Mais une loi immobilière ne peut effacer les crimes de guerre, libérer les dissidents emprisonnés, ni combler le vide laissé par les valeurs démocratiques que la FIFA prétend défendre.
Pourquoi la FIFA doit revoir sa position pour 2034
Soyons clairs : laisser l’Arabie Saoudite organiser la Coupe du Monde serait une dénaturation des valeurs du football mondial. Voici pourquoi :
- Droits des femmes : malgré quelques réformes superficielles, les femmes sont encore privées d’égalité et de liberté réelle.
- Persécution LGBTQ+ : l’homosexualité est illégale, rendant un tournoi ouvert à tous risqué et discriminatoire.
- Abus des travailleurs migrants : bien que moindre que le Qatar, les conditions de travail sont déjà dénoncées.
- Liberté de la presse : les journalistes sont menacés et persécutés ; une presse libre est impossible pendant un tel événement.
L’Arabie Saoudite peut autoriser les étrangers à acheter des maisons, mais si la Coupe du Monde s’y tient, les fans ne seront ni en sécurité, ni libres, ni égaux.
La vérité plus large : acheter la réforme ne signifie pas la mériter
Cette loi, comme tant d’initiatives économiques récentes, cherche à acheter une légitimité internationale.
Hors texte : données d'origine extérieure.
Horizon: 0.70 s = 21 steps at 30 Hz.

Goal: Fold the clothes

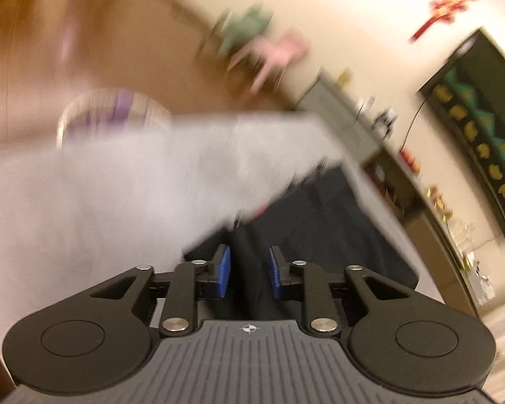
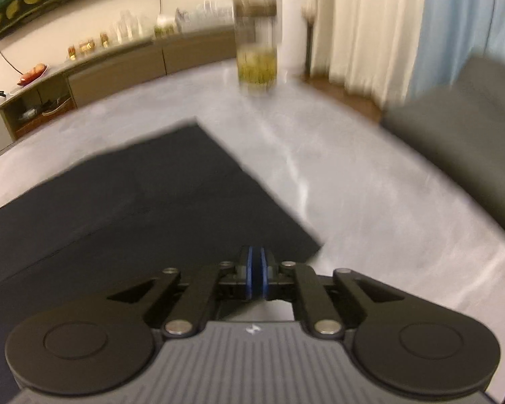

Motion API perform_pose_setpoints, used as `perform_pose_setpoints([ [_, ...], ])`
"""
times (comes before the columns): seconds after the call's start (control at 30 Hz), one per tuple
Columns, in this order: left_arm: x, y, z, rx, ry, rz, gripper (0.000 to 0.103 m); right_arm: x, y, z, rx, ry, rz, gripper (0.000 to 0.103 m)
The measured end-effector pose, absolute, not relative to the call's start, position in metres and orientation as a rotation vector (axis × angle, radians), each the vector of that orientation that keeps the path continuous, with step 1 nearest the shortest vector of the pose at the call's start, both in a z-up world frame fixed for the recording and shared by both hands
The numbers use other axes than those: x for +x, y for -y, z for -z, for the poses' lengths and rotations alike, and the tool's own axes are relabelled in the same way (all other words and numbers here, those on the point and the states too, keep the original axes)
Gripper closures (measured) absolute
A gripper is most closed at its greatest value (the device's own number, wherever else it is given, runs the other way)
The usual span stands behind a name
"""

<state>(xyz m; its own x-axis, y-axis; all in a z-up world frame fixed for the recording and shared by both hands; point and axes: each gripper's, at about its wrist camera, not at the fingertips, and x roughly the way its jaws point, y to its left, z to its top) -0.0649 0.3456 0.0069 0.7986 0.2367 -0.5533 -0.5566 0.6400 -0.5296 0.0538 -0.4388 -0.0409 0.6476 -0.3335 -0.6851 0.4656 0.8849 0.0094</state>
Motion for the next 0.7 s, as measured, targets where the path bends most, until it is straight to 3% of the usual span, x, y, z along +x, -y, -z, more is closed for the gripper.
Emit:
perform_pose_setpoints([
  [0.1, -0.05, -0.322, -0.025, -0.609, -0.41, -0.369, 0.066, 0.057, 0.387, 0.023, 0.044, -0.654, 0.307, 0.091],
  [0.3, 0.027, -0.289, 0.009, -0.409, -0.682, -0.256, 0.066, 0.091, 0.317, 0.05, -0.003, -0.774, 0.039, 0.091],
  [0.43, 0.011, -0.322, 0.015, -0.481, -0.701, -0.427, 0.093, 0.103, 0.349, 0.054, 0.05, -0.847, 0.164, 0.083],
  [0.53, 0.003, -0.326, 0.005, -0.478, -0.711, -0.531, 0.093, 0.102, 0.379, 0.05, 0.028, -0.884, 0.282, 0.083],
  [0.63, 0.011, -0.307, -0.024, -0.371, -0.649, -0.51, 0.072, 0.102, 0.38, 0.05, -0.096, -0.861, 0.377, 0.083],
  [0.7, 0.028, -0.291, -0.042, -0.311, -0.619, -0.408, 0.067, 0.104, 0.363, 0.04, -0.072, -0.809, 0.291, 0.083],
])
Mais la légitimité, surtout dans le sport, ne s’achète pas avec des lois cosmétiques ou des investissements tapageurs.
Elle s’obtient par un engagement durable envers la justice, l’égalité et la liberté — principes que l’Arabie Saoudite continue de bafouer.
La FIFA ne doit pas oublier qu’elle est plus qu’une organisation sportive, c’est un symbole d’unité mondiale. Permettre à l’Arabie Saoudite d’organiser la Coupe du Monde serait récompenser l’oppression par des applaudissements.
Tenons l’Arabie Saoudite responsable
En tant que citoyens du monde, passionnés de football, défenseurs des droits humains et de la liberté, nous devons nous opposer à l’organisation de la Coupe du Monde FIFA 2034 en Arabie Saoudite. Ne vous laissez pas tromper par des réformes superficielles comme la loi sur la propriété étrangère.
Exigeons des comptes. Exigeons un changement réel. Exigeons que la FIFA respecte ses engagements. Si la FIFA se soucie réellement des droits humains, la candidature saoudienne pour 2034 doit être rejetée, pas récompensée.